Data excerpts
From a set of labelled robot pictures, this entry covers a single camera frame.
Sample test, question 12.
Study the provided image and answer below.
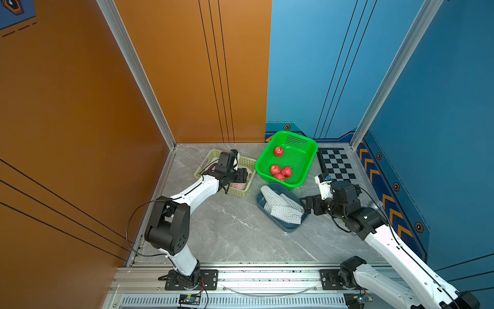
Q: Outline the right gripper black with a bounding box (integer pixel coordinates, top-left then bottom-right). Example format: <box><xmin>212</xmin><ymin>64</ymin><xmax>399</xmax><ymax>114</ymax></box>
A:
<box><xmin>298</xmin><ymin>192</ymin><xmax>347</xmax><ymax>221</ymax></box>

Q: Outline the white foam net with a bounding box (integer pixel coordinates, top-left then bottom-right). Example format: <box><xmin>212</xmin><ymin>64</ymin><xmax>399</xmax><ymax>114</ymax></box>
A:
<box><xmin>270</xmin><ymin>207</ymin><xmax>303</xmax><ymax>225</ymax></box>
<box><xmin>280</xmin><ymin>194</ymin><xmax>305</xmax><ymax>214</ymax></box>
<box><xmin>261</xmin><ymin>185</ymin><xmax>288</xmax><ymax>210</ymax></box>

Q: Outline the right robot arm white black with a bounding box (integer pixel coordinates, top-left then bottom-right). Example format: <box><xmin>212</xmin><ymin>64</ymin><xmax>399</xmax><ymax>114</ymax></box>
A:
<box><xmin>299</xmin><ymin>178</ymin><xmax>481</xmax><ymax>308</ymax></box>

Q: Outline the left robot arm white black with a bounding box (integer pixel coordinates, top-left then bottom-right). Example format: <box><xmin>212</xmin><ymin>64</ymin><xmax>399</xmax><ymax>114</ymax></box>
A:
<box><xmin>144</xmin><ymin>149</ymin><xmax>248</xmax><ymax>289</ymax></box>

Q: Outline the cream perforated plastic basket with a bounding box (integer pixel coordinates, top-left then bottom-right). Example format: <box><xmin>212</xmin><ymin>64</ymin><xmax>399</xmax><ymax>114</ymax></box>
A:
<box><xmin>193</xmin><ymin>149</ymin><xmax>257</xmax><ymax>198</ymax></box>

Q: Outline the dark teal plastic tray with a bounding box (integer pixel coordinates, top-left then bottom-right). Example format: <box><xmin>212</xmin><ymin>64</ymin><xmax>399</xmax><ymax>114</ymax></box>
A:
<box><xmin>256</xmin><ymin>183</ymin><xmax>308</xmax><ymax>233</ymax></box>

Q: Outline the black white checkerboard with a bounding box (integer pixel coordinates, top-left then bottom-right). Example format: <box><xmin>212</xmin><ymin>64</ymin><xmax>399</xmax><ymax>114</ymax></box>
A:
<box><xmin>317</xmin><ymin>148</ymin><xmax>358</xmax><ymax>185</ymax></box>

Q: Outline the green plastic mesh basket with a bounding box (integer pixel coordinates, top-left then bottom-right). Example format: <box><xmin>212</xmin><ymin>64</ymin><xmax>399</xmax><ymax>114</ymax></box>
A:
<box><xmin>255</xmin><ymin>131</ymin><xmax>319</xmax><ymax>190</ymax></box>

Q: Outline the right green circuit board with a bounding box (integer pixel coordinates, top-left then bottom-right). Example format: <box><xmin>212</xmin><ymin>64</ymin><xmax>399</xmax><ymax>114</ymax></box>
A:
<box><xmin>343</xmin><ymin>294</ymin><xmax>374</xmax><ymax>309</ymax></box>

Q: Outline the green circuit board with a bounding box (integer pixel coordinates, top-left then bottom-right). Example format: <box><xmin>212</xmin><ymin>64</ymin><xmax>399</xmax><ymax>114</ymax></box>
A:
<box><xmin>343</xmin><ymin>294</ymin><xmax>374</xmax><ymax>309</ymax></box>
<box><xmin>178</xmin><ymin>294</ymin><xmax>201</xmax><ymax>308</ymax></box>

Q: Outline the left green circuit board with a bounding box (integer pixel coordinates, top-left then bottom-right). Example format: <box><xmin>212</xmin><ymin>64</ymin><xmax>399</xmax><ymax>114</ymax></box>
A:
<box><xmin>178</xmin><ymin>294</ymin><xmax>201</xmax><ymax>308</ymax></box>

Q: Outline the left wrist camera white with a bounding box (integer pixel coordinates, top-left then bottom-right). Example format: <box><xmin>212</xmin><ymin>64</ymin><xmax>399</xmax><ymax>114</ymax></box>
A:
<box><xmin>228</xmin><ymin>149</ymin><xmax>239</xmax><ymax>169</ymax></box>

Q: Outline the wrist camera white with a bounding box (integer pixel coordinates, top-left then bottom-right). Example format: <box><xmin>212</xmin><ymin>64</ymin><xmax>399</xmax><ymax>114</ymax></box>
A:
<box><xmin>228</xmin><ymin>149</ymin><xmax>239</xmax><ymax>169</ymax></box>
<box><xmin>315</xmin><ymin>173</ymin><xmax>333</xmax><ymax>200</ymax></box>

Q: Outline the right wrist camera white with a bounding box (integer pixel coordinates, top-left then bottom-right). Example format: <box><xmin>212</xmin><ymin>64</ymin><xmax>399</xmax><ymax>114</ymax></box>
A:
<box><xmin>315</xmin><ymin>173</ymin><xmax>333</xmax><ymax>200</ymax></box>

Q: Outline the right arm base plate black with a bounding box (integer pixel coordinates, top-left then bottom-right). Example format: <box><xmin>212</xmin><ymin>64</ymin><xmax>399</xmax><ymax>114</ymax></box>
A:
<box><xmin>319</xmin><ymin>269</ymin><xmax>365</xmax><ymax>292</ymax></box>

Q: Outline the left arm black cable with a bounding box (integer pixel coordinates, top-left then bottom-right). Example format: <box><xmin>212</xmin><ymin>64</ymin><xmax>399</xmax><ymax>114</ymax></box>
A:
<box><xmin>125</xmin><ymin>199</ymin><xmax>163</xmax><ymax>258</ymax></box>

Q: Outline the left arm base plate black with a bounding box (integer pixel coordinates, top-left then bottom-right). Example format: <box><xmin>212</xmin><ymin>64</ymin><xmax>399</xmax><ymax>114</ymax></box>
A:
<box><xmin>165</xmin><ymin>269</ymin><xmax>219</xmax><ymax>291</ymax></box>

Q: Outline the aluminium front rail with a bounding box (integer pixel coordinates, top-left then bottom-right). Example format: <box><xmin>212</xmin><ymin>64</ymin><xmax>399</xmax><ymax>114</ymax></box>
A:
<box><xmin>107</xmin><ymin>262</ymin><xmax>433</xmax><ymax>296</ymax></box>

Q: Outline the left aluminium corner post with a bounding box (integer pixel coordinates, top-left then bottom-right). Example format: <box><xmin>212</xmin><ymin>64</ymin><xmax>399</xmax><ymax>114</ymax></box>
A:
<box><xmin>96</xmin><ymin>0</ymin><xmax>176</xmax><ymax>151</ymax></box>

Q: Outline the aluminium corner post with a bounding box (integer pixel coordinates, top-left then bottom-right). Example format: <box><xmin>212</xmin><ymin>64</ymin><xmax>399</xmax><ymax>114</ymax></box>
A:
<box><xmin>349</xmin><ymin>0</ymin><xmax>443</xmax><ymax>151</ymax></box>
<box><xmin>96</xmin><ymin>0</ymin><xmax>176</xmax><ymax>151</ymax></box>

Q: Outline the right aluminium corner post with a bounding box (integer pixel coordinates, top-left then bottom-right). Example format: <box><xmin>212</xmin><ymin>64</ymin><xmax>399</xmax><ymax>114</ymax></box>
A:
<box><xmin>349</xmin><ymin>0</ymin><xmax>443</xmax><ymax>151</ymax></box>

* Task instructions *
Go through the records from the first line and copy each one exactly, ending after the line that contains "Study the provided image and answer below.". Give nothing else.

* Task answer *
From a set of labelled robot pictures, this entry covers a single camera frame.
Sample test, question 12.
Study the provided image and answer below.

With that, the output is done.